There may be a tendency to dismiss this as conservative backsliding – to say that the music and the videos encourage a way to thinking that people can no longer afford. That these are the people who do not care about progress and because of that encourage all sorts of nastiness – from the elections of politicians urban folks don’t really like to overpopulation to conspicuous consumption.

This binary between urban and rural, or more accurately between urban and suburban, is a false one. It suggests two separate worlds that are unable to communicate with each other. But are the lives of those with houses in the city and those with houses in the suburbs really so separate? Country music makes us recognize that the world does not move as quickly as we have been led to believe. It shows an awareness that lives do not change as much as we think they do. We dismiss this suggestion of comfort as safe and middle class while looking for other pleasures.

This stability has its virtues. It allows for variations on themes within a traditional structure. There is a recognition of domestic and foreign change, tied to a recognition that these changes are not necessarily positive. This is a critical function that for me is missing from the more urban genres of music. This is not entirely a good thing, and some typical criticisms of country are justified. There are blind spots on occasion that floor people who keep track. For example in Alan Jackson’s hymn about September 11th he admits to not knowing the difference between Iraq and Iran. In the Tommy Shane Stiener song on this he encourages helping the disadvantaged only because it might bring divine rewards.

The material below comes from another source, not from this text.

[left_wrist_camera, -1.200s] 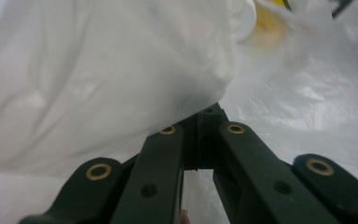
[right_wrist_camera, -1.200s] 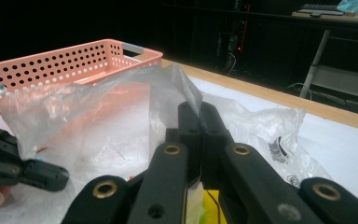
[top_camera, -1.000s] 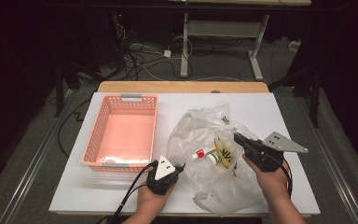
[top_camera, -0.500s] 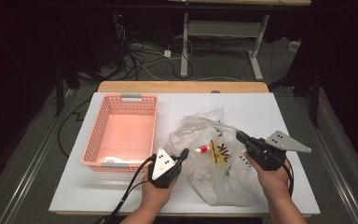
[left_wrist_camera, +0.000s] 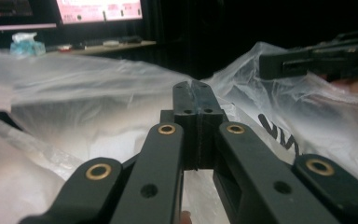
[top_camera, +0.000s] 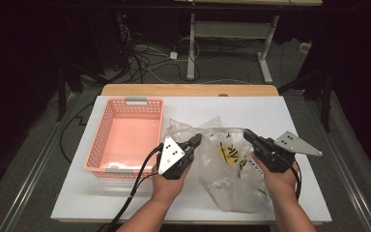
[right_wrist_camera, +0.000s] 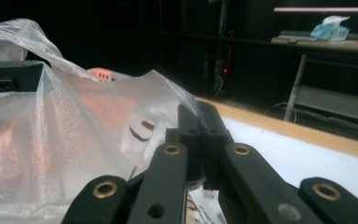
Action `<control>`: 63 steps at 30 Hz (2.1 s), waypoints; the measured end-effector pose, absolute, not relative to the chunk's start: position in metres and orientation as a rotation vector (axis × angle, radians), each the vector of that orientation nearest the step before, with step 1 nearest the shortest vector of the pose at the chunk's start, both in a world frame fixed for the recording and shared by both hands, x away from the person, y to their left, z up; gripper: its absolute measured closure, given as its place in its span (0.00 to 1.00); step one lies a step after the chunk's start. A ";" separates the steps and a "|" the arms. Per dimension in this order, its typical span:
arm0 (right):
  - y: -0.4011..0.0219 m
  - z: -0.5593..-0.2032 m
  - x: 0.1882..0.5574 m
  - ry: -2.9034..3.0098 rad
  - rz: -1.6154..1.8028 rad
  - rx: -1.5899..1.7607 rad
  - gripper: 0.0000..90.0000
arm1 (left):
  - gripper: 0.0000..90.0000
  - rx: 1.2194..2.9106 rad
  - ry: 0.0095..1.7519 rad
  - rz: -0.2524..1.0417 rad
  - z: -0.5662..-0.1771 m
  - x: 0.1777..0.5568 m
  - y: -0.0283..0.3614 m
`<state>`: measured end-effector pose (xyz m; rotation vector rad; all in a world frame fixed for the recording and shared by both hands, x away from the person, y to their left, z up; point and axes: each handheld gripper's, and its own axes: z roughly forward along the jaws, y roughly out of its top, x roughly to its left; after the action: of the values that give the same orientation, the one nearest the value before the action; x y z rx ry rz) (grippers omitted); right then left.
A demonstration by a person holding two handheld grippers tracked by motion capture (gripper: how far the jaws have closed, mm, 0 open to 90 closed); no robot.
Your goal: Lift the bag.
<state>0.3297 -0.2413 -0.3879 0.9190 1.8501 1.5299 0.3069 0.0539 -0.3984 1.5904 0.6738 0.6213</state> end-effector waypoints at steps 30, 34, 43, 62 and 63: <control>-0.230 -0.309 0.359 1.620 1.616 0.851 1.00 | 0.98 1.452 0.518 0.799 -0.283 0.337 0.025; -0.227 -0.313 0.361 1.633 1.615 0.850 1.00 | 0.98 1.429 0.499 0.804 -0.276 0.333 0.025; -0.231 -0.280 0.342 1.569 1.666 0.756 1.00 | 0.98 1.448 0.543 0.787 -0.283 0.346 0.024; -0.240 -0.276 0.378 1.570 1.614 0.845 1.00 | 0.98 1.519 0.632 0.709 -0.295 0.394 0.013; -0.241 -0.284 0.380 1.584 1.604 0.860 1.00 | 0.98 1.523 0.639 0.704 -0.301 0.395 0.013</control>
<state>0.3801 -0.2410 -0.2843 0.8602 1.5835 1.6036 0.3954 0.0131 -0.3011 1.5229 0.6390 0.7039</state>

There are larger issues. Does looking in the past discourage you from looking to the future? Does a kind of coddling occur that lets country listeners be blind to progress? Is the assumption that God is the motor of events one that means country often misses human evolution? On the other hand, does this suggest that country is more virtuous ?

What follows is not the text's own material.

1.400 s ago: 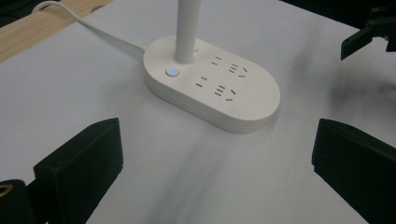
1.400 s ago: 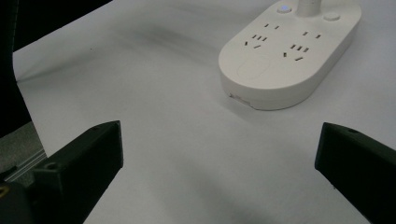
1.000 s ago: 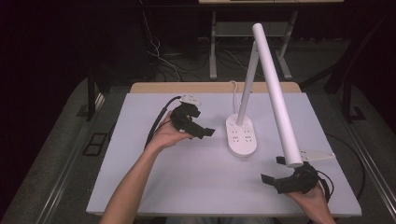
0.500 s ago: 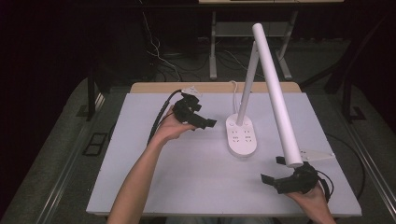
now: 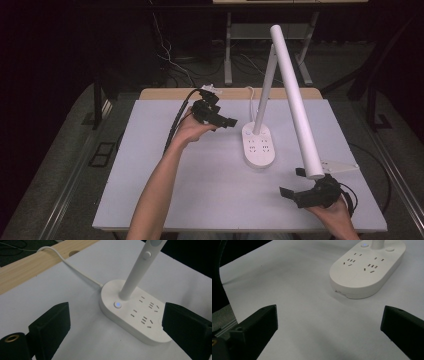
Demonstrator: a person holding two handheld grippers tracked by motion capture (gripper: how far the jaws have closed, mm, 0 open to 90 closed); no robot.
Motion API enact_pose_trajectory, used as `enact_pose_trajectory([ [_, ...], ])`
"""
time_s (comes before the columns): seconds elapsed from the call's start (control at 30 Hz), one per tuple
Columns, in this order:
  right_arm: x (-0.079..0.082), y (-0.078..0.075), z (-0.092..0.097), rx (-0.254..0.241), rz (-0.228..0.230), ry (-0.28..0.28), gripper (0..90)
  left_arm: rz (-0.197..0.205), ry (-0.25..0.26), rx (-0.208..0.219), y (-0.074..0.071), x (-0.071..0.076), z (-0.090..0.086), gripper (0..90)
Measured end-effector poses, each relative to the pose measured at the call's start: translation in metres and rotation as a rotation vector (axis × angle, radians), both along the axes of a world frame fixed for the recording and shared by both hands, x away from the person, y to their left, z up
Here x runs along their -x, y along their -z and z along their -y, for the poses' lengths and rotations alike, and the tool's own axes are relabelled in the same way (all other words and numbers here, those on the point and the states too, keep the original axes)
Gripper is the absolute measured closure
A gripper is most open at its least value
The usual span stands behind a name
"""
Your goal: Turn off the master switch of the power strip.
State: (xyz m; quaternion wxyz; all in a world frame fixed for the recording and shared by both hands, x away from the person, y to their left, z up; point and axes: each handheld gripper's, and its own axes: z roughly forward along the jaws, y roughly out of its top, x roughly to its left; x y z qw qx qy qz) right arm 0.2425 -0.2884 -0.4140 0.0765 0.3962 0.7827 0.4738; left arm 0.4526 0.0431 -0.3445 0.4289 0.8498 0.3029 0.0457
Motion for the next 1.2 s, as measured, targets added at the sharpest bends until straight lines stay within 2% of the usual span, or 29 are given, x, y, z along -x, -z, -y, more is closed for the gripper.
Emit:
enact_pose_trajectory([
  [0.17,0.001,-0.001,0.001,-0.004,0.007,0.001,0.3,-0.013,-0.015,0.010,0.004,-0.005,0.006,14.4],
  [0.23,0.001,-0.001,0.001,-0.004,0.010,0.001,0.4,-0.036,-0.014,0.018,0.008,-0.009,0.008,15.1],
  [0.33,0.001,-0.001,0.003,-0.005,0.008,0.006,0.3,-0.067,-0.033,0.034,0.014,-0.012,0.012,22.5],
  [0.57,0.001,-0.001,0.006,-0.014,0.002,0.018,0.3,-0.059,-0.049,0.060,0.024,-0.016,0.019,34.1],
  [0.63,0.001,-0.001,0.007,-0.014,0.003,0.016,0.4,-0.057,-0.062,0.075,0.026,-0.017,0.020,39.8],
  [0.67,0.001,-0.001,0.007,-0.014,0.003,0.016,0.4,-0.060,-0.067,0.083,0.026,-0.018,0.021,45.5],
  [0.77,0.001,-0.001,0.007,-0.013,0.003,0.016,0.3,-0.057,-0.071,0.089,0.028,-0.019,0.021,50.7],
  [0.8,0.000,0.000,0.008,-0.013,0.007,0.019,0.3,-0.063,-0.090,0.110,0.029,-0.019,0.023,56.5],
  [0.83,0.000,0.000,0.008,-0.013,0.007,0.019,0.3,-0.077,-0.118,0.148,0.031,-0.019,0.026,56.5],
  [0.87,0.000,0.000,0.008,-0.014,0.007,0.020,0.3,-0.078,-0.123,0.151,0.032,-0.019,0.026,62.2],
  [0.9,0.000,0.000,0.008,-0.014,0.007,0.020,0.3,-0.079,-0.127,0.153,0.032,-0.020,0.026,62.2],
  [1.0,0.000,0.000,0.008,-0.014,0.004,0.020,0.3,-0.099,-0.140,0.159,0.035,-0.021,0.029,73.0],
  [1.03,0.000,0.000,0.008,-0.014,0.004,0.020,0.3,-0.099,-0.140,0.166,0.037,-0.021,0.030,73.0],
  [1.2,0.000,0.000,0.007,-0.011,0.002,0.017,0.4,-0.114,-0.149,0.168,0.044,-0.024,0.033,84.9],
])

Of course not. Suggesting that one genre has more virtues than another suggests you are looking at them in the wrong way. But this is also a reason not to reject country out of hand. Analysis of patterns encourages us to view the culture that enters our lives critically. As much as you may not listen to country music, its scale of consumption makes it is vital to our culture. Your enjoyment of it is secondary. Country’s concerns and perspective are legitimate: rock and roll emphasises the importance of change, but avoids the domestic, and it is here that country comes into its own.